(Stored items)
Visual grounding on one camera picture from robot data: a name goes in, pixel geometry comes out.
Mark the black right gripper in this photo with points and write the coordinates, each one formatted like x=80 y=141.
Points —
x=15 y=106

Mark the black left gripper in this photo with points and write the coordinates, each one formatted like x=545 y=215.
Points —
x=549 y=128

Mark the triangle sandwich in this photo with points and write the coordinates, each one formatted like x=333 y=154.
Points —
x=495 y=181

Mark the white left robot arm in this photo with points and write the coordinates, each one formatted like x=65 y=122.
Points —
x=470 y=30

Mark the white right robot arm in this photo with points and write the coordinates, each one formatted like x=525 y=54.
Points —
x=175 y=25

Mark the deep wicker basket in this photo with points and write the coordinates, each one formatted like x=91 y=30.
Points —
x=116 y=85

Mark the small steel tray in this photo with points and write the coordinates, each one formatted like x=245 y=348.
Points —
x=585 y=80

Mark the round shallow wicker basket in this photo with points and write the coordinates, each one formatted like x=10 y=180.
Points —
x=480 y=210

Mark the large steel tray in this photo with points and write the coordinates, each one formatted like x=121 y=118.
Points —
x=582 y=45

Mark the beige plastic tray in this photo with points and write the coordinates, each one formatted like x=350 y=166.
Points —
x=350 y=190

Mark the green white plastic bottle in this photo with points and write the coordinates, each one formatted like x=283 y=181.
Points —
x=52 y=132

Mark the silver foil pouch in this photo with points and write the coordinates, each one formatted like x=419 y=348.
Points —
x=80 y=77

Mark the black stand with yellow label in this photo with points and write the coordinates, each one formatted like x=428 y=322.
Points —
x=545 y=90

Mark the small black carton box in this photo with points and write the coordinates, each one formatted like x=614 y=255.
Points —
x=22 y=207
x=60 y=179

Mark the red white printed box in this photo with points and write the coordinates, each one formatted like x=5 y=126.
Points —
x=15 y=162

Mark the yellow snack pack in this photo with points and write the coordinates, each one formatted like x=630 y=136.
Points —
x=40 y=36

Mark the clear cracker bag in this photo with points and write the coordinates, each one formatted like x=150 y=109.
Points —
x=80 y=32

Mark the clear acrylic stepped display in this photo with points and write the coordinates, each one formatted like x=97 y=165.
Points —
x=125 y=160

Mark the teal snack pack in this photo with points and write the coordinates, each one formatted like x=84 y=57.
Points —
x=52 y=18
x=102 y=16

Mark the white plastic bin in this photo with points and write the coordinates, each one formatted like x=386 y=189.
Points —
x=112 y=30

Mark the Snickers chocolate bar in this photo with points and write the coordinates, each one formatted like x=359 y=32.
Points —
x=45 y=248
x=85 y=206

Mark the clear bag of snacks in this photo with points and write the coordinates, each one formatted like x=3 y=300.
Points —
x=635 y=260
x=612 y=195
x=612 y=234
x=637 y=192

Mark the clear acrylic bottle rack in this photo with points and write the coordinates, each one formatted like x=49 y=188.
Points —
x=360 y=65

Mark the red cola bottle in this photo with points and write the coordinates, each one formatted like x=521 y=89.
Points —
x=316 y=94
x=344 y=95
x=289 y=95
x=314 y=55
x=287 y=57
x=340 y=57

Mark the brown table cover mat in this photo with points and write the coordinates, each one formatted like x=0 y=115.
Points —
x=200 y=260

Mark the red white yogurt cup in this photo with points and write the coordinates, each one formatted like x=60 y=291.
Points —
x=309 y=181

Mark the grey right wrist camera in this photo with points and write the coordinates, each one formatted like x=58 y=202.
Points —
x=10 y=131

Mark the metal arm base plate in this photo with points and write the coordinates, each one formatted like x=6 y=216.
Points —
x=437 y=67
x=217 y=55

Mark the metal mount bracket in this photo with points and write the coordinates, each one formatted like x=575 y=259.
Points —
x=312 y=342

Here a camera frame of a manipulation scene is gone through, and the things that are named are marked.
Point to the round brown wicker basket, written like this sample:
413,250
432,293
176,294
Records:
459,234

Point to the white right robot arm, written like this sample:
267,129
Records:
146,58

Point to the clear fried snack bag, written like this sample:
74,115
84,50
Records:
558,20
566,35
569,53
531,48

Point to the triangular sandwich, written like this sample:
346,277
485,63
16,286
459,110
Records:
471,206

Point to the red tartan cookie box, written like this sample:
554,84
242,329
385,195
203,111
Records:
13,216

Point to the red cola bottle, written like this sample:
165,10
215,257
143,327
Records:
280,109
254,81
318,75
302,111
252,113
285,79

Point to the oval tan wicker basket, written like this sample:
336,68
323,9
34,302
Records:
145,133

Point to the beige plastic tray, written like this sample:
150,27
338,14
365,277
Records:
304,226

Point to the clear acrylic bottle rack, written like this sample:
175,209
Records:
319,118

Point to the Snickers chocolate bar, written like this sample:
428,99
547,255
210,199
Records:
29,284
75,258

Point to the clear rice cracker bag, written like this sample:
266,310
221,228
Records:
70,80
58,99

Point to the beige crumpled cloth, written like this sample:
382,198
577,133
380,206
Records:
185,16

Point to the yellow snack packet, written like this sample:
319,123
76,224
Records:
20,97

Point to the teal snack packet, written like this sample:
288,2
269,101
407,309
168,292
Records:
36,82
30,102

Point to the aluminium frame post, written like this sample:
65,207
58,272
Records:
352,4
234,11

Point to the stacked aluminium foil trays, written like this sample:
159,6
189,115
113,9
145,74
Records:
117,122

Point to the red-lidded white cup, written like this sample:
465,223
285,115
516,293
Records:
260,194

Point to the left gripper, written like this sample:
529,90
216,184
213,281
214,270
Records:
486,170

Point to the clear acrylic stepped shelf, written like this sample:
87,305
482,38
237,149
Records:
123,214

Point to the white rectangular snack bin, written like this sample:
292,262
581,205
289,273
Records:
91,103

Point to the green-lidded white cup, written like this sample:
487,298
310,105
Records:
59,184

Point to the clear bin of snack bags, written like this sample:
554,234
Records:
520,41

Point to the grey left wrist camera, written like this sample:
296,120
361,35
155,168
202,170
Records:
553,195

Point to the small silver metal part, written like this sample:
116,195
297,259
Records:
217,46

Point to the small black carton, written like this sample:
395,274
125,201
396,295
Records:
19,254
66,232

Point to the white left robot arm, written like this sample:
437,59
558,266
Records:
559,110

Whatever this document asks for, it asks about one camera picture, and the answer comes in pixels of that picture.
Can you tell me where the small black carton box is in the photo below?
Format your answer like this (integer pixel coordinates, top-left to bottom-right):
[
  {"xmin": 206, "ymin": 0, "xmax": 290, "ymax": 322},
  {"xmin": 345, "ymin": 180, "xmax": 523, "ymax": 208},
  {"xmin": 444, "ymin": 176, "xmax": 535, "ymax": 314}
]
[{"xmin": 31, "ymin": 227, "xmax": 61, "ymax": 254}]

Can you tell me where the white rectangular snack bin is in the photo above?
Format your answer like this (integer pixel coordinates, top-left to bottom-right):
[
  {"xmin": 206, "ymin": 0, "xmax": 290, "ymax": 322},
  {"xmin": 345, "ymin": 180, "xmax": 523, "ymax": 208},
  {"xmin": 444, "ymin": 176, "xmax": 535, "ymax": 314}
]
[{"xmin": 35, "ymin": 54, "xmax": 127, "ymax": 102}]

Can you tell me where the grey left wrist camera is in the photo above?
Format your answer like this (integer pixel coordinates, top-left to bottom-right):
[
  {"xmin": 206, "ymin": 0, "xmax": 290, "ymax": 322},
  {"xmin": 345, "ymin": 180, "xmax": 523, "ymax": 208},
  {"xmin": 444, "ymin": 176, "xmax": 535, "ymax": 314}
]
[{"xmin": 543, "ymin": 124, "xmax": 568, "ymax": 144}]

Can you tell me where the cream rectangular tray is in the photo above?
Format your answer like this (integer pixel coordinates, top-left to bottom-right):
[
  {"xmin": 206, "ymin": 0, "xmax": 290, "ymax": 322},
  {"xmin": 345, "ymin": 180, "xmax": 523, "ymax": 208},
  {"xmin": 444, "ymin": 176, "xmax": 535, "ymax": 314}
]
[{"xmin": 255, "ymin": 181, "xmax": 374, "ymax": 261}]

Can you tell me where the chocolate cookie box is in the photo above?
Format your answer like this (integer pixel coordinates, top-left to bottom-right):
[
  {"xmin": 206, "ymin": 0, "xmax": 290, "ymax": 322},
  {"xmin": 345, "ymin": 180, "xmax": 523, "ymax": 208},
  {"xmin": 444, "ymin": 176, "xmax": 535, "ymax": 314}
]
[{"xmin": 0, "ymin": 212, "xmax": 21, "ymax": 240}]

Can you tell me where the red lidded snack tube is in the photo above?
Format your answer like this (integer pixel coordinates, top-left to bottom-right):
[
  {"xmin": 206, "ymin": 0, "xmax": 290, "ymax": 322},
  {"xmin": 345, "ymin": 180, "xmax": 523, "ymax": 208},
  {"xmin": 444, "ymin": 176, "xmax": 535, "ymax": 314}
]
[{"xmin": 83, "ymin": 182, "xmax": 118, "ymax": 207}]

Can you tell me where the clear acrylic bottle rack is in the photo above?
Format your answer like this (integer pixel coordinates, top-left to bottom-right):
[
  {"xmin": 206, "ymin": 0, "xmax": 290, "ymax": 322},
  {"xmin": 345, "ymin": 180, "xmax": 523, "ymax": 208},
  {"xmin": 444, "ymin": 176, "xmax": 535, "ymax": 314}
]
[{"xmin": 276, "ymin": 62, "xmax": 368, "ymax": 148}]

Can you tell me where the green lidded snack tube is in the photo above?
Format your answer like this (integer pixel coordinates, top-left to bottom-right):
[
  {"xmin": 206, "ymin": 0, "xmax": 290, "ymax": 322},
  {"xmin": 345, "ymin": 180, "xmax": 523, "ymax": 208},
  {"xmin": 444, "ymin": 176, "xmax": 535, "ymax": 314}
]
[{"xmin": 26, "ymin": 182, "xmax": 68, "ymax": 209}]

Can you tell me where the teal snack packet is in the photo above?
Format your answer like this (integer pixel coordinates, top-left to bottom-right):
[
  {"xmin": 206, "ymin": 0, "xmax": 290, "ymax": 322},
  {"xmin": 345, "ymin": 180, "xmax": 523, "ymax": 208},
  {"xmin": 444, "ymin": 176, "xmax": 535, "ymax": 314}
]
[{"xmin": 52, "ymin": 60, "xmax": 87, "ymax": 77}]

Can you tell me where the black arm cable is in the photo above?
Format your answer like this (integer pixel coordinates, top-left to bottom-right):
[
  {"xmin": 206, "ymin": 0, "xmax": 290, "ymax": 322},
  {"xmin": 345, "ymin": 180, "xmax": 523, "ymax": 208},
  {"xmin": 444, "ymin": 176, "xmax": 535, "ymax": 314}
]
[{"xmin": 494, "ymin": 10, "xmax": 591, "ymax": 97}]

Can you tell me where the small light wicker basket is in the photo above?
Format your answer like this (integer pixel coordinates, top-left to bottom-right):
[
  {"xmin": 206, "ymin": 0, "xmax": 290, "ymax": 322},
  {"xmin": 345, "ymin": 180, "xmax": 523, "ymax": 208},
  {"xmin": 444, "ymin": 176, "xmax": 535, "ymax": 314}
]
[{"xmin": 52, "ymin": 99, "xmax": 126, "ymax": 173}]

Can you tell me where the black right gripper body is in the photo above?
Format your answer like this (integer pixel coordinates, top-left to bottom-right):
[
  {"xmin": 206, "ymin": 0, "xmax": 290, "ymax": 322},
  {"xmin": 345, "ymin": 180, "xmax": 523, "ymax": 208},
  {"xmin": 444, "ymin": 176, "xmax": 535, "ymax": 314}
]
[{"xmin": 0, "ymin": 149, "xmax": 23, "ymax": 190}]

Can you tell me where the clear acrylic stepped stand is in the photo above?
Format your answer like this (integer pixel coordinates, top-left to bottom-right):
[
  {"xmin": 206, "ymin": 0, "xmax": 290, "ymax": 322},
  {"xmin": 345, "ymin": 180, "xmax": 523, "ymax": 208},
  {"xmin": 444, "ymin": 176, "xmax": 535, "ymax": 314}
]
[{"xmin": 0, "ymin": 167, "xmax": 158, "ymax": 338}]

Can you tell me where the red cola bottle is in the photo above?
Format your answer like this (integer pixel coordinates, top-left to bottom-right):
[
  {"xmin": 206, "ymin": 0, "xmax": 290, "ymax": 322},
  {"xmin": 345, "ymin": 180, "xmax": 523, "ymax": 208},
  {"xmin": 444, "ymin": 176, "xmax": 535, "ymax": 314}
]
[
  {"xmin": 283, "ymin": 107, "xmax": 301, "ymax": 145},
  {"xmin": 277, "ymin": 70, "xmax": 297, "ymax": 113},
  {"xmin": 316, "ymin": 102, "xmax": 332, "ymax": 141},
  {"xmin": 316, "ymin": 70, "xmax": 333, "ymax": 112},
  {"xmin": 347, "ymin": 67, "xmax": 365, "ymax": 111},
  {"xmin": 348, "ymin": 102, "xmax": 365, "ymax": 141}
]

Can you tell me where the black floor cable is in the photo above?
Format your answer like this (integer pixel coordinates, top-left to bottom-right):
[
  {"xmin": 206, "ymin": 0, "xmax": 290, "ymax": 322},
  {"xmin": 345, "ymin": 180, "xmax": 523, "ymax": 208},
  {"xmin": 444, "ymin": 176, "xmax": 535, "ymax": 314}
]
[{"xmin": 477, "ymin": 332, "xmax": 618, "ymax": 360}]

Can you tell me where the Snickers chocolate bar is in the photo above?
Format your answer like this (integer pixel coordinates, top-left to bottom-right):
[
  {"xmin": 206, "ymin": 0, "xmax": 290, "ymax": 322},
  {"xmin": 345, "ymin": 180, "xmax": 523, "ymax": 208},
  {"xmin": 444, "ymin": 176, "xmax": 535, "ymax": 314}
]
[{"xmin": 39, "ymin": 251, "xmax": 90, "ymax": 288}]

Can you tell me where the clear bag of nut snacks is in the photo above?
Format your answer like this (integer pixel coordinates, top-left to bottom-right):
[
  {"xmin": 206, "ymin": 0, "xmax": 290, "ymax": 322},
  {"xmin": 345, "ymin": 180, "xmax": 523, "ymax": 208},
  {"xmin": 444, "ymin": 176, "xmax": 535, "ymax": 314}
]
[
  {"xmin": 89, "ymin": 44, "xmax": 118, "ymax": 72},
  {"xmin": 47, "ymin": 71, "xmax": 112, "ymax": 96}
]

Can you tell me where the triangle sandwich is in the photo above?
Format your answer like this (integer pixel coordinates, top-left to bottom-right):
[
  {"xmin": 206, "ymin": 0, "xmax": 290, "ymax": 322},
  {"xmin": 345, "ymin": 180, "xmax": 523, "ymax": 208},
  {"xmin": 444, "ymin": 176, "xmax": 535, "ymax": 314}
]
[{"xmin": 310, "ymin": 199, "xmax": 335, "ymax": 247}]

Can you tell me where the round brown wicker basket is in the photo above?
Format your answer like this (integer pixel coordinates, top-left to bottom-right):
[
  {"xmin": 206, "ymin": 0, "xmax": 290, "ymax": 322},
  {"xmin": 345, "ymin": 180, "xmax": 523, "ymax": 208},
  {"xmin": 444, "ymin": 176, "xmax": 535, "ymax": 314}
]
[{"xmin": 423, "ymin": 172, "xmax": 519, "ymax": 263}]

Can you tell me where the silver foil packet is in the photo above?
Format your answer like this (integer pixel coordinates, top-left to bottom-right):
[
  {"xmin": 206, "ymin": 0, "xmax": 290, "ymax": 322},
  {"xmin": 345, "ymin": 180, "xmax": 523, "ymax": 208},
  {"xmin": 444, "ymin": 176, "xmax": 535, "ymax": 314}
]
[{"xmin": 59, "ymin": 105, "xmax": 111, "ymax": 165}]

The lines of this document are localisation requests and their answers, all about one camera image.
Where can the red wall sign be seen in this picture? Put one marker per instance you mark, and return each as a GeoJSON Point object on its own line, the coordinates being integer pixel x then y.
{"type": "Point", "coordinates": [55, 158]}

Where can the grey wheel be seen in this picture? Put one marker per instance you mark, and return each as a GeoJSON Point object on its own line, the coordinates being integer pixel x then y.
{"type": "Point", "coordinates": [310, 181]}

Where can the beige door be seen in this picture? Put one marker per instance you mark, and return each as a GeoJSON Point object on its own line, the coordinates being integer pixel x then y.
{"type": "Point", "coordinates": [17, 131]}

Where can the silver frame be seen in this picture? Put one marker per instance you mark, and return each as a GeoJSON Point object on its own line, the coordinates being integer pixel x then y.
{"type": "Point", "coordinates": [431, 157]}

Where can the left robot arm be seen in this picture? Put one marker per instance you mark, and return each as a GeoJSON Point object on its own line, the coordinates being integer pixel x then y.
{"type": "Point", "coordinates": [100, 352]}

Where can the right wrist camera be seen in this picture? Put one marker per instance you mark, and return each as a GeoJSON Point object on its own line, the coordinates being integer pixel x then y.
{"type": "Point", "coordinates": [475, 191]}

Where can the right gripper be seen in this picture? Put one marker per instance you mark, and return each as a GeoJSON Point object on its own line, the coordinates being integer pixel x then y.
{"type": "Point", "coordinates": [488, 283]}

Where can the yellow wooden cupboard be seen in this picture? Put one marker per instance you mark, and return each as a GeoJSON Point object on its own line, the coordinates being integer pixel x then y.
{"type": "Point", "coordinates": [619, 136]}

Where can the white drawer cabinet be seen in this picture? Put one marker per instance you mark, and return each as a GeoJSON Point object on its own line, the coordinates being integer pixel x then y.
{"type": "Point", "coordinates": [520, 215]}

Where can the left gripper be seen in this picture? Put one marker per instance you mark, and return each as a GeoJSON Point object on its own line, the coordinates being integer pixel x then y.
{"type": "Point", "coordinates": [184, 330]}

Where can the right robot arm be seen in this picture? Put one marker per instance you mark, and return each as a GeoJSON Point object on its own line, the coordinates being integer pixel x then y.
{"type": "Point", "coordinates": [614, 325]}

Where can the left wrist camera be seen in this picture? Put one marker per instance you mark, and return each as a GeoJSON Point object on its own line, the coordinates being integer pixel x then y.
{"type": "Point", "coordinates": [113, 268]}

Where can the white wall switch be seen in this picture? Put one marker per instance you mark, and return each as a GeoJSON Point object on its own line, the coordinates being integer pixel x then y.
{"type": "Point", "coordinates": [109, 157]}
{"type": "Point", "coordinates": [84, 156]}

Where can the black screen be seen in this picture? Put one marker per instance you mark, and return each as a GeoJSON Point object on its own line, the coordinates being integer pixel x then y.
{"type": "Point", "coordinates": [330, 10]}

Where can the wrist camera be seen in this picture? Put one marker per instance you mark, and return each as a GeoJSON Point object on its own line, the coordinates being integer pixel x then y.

→ **What you should do**
Each line of the records above that includes the string "teal" should be counted. Report the total alone.

→ **Result of this exercise**
3